One part of the entries below is wanted: the lines from the one containing "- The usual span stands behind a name" through the one containing "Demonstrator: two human". Write those out exactly and nothing else.

[[ Data to examine open ]]

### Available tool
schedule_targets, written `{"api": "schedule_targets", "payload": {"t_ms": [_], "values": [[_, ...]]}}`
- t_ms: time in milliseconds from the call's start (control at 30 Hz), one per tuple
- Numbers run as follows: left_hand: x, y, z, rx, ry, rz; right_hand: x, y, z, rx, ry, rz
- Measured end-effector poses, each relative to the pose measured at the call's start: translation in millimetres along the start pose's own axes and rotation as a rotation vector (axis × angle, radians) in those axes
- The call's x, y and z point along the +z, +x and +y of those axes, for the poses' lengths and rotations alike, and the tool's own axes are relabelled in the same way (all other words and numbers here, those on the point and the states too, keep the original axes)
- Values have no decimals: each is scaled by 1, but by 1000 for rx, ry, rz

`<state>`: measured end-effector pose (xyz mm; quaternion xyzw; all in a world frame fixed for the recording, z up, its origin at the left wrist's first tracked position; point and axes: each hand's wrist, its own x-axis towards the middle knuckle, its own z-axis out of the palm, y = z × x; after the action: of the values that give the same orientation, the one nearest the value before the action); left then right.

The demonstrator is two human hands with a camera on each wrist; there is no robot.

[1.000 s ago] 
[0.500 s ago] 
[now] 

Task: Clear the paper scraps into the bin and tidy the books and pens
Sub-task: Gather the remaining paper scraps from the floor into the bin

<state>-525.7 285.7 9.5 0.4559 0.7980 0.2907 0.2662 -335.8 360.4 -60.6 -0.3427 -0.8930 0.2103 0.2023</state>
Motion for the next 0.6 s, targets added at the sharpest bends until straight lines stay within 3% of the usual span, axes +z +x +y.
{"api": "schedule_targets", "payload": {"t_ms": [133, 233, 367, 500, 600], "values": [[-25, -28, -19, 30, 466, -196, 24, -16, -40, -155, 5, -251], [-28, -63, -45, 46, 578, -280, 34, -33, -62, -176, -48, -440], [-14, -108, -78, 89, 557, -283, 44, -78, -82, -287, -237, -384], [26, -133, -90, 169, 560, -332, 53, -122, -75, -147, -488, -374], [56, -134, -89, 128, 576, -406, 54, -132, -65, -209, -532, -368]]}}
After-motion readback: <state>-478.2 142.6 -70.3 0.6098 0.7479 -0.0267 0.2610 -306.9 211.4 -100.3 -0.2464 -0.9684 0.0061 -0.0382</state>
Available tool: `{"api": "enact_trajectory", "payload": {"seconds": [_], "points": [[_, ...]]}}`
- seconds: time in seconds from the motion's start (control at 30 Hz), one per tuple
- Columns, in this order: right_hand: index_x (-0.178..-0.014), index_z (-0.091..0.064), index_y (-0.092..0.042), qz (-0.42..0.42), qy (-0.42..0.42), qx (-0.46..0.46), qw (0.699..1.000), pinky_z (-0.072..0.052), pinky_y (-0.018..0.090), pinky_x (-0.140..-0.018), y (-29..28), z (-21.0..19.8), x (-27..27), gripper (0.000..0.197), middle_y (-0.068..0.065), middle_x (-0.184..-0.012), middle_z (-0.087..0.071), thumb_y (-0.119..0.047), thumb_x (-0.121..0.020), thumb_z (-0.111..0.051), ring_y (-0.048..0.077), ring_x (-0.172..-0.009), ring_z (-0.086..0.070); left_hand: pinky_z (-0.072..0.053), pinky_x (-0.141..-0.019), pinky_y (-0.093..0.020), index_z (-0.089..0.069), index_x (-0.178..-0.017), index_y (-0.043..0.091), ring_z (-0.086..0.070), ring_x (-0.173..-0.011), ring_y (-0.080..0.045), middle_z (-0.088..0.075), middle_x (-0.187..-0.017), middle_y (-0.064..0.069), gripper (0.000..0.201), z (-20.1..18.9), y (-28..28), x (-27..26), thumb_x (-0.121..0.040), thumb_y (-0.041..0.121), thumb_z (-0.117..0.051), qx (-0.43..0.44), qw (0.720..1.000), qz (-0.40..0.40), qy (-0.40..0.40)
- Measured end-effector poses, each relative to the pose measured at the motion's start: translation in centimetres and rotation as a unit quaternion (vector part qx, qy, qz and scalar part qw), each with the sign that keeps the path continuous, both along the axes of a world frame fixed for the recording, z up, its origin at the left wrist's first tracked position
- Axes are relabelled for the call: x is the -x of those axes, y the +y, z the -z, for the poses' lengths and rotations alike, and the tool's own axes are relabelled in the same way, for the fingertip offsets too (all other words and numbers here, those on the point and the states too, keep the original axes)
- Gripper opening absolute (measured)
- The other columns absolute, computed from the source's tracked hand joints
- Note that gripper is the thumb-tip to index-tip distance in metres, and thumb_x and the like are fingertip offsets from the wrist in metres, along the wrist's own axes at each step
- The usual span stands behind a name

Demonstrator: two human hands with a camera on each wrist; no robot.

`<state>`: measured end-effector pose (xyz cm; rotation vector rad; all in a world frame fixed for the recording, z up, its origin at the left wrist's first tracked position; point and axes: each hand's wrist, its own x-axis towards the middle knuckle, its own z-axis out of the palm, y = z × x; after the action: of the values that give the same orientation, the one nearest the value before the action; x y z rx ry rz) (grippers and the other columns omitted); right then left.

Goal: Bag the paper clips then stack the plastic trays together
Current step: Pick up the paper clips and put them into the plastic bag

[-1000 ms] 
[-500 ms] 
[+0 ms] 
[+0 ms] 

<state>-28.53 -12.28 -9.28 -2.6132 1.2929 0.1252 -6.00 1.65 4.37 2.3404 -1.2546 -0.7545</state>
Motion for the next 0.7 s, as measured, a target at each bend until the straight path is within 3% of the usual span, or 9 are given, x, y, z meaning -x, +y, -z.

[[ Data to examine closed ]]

* [Exercise answer]
- The usual span stands behind a name

Demonstrator: two human hands with a camera on each wrist; no robot.

No more output will be produced.